Due to what appears to be a re-write of the jamf.tomcat7 script, on 9.24, we modify the catalina.sh file that's found in /usr/local/jss/tomcat/bin:



JAVA_OPTS="$JAVA_OPTS -Djava.awt.headless=true -Xmx8192m -Xms8192m -XX:MaxPermSize=1024m"


Edit: This is on CentOS 6.4 and gives Tomcat 8GB of RAM (minimum and maximum) with 1GB of PermGen


@mml7 if you read the first couple of paragraphs they ask that you create the setenv.sh instead so that your customizations live through upgrades...


Thanks everyone for the replies. I got it taken care of. It all was the setenv.sh file that did what I needed to do. Thanks!

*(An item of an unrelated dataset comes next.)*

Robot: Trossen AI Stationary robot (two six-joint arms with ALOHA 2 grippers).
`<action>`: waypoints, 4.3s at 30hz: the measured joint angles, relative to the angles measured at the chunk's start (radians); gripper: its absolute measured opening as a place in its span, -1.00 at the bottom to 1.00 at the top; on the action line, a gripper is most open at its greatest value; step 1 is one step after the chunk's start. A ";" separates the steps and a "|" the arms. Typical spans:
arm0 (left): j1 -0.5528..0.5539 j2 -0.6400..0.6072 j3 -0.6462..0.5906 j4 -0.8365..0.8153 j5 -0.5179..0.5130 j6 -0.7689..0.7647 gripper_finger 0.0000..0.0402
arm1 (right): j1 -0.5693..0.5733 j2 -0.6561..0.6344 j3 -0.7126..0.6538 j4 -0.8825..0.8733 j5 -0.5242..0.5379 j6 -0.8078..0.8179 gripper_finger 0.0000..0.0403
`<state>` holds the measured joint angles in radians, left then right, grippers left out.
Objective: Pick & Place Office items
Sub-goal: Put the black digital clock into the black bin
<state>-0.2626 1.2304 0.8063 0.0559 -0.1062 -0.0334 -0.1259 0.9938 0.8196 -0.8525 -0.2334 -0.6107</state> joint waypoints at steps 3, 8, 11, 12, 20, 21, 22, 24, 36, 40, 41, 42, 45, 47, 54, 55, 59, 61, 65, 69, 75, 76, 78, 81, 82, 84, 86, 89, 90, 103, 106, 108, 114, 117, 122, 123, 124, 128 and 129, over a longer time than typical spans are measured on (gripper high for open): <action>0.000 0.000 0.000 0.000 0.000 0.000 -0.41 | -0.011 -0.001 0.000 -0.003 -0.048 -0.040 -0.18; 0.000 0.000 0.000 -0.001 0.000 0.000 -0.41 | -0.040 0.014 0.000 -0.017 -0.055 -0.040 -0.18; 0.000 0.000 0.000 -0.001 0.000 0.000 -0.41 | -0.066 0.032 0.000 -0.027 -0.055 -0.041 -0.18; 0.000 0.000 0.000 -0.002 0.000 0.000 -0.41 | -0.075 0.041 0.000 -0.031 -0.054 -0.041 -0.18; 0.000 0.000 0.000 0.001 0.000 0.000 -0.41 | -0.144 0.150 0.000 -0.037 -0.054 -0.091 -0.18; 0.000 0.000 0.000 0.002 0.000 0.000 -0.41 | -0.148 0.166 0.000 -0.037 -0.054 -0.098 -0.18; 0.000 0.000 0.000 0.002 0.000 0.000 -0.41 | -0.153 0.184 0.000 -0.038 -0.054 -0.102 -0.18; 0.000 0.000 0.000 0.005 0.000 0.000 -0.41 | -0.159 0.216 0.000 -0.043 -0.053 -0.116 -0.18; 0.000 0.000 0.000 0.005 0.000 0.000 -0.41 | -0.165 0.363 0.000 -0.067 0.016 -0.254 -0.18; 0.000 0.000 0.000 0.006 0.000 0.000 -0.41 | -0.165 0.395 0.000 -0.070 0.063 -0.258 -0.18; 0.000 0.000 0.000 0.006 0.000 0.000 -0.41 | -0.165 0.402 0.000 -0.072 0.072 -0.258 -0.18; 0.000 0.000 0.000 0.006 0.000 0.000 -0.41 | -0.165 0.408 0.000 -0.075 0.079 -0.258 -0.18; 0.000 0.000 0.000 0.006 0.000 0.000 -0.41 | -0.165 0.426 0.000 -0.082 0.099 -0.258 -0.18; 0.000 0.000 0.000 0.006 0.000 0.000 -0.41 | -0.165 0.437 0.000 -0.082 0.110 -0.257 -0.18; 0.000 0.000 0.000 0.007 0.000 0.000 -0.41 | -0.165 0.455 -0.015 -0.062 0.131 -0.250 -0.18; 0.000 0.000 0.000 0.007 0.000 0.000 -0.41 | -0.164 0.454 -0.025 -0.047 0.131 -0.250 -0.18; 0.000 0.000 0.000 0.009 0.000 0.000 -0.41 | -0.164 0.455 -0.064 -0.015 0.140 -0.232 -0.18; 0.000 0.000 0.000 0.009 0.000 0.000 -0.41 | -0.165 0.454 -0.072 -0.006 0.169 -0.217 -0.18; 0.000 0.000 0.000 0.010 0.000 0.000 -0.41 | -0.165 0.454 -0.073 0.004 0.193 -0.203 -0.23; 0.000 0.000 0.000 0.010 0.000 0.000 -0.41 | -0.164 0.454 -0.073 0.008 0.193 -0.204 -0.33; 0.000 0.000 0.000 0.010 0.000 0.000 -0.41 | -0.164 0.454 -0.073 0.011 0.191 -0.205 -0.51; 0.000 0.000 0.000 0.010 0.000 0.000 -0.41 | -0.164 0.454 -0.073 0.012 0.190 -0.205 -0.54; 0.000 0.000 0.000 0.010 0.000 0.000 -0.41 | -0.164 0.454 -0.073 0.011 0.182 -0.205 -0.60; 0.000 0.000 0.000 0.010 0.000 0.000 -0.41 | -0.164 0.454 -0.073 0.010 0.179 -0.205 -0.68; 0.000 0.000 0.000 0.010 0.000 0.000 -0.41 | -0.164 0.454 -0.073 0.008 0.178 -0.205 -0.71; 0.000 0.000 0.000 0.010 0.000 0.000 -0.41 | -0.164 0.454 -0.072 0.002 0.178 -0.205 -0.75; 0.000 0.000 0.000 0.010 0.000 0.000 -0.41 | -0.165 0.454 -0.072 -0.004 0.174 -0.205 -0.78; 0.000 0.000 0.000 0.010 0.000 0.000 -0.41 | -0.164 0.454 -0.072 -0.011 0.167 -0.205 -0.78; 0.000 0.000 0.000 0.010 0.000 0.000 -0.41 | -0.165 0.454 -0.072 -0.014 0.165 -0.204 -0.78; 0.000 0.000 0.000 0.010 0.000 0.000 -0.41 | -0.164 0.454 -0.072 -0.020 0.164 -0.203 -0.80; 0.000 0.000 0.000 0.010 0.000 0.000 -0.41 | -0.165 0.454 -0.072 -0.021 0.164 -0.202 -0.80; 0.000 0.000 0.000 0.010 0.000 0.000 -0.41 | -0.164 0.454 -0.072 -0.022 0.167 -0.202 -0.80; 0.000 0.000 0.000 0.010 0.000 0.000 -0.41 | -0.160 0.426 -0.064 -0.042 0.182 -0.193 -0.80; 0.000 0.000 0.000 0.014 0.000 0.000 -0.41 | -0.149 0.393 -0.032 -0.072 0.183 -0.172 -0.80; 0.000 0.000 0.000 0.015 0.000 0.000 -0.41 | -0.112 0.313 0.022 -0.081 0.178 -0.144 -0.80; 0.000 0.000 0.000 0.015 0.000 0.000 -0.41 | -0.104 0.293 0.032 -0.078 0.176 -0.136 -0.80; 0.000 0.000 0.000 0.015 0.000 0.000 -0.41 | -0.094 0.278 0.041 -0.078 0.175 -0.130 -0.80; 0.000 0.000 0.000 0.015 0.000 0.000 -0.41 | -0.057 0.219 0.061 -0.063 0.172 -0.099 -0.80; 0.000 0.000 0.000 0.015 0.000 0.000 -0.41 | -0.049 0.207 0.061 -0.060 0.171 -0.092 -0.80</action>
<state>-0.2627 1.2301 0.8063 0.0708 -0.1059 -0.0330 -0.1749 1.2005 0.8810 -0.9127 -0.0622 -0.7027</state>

For sake of completeness, with Casper 9.4 on Ubuntu with the JSS manually installed I had to place the setenv.sh file at this path:



/usr/share/tomcat7/bin/setenv.sh

Hi Everyone,



I just wanted to chime in here and expand on what is being discussed here. There are three ways to set memory for Tomcat in Linux. You can modify the JAVA_OPTS in three places, the catalina.sh, the setenv.sh, and in the tomcat startup scripts (you can spawn the Tomcat process with JAVA_OPTS). The best practice via the Tomcat documentation is the setenv.sh. All three ways accomplish the same goal, but the setenv.sh is not present by default. You must create it. Ideally, if you are managing multiple Tomcats, you wouldn't have to touch any config files and you can just drop the setenv.sh file in your Tomcat home folder, and be done with it, and it will scale better since Tomcat does not modify/deploy a new setenv.sh file during any upgrades or migrations.